● **Task goal**
The lines wanted run from the first one below through the one with "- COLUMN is". Return them exactly.

● **Exercise data**
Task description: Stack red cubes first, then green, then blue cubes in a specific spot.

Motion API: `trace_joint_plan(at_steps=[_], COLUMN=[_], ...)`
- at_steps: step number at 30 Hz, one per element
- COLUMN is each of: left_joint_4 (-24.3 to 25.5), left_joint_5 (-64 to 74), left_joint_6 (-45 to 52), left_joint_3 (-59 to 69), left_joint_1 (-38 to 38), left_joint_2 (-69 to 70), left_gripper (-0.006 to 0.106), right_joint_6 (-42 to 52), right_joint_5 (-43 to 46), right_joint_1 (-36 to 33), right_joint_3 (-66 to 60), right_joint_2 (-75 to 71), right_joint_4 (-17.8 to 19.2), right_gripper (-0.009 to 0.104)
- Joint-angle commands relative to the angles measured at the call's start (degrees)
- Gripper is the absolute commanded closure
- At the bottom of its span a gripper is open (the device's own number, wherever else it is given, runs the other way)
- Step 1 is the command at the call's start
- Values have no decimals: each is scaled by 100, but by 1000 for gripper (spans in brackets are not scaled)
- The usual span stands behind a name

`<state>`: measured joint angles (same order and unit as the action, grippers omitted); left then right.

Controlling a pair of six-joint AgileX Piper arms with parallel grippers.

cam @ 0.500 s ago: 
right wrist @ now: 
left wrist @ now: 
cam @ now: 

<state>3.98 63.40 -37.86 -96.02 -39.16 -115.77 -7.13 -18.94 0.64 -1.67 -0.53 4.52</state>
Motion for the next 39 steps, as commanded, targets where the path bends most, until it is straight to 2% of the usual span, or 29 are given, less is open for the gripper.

● **Answer space**
Task description: Stack red cubes first, then green, then blue cubes in a specific spot.

Motion API: `trace_joint_plan(at_steps=[_], COLUMN=[_], ...)`
- at_steps: step number at 30 Hz, one per element
- COLUMN is each of: left_joint_4 (-24.3 to 25.5), left_joint_5 (-64 to 74), left_joint_6 (-45 to 52), left_joint_3 (-59 to 69), left_joint_1 (-38 to 38), left_joint_2 (-69 to 70), left_gripper (-0.006 to 0.106), right_joint_6 (-42 to 52), right_joint_5 (-43 to 46), right_joint_1 (-36 to 33), right_joint_3 (-66 to 60), right_joint_2 (-75 to 71), right_joint_4 (-17.8 to 19.2), right_gripper (-0.009 to 0.104)

That completes the answer to the exercise.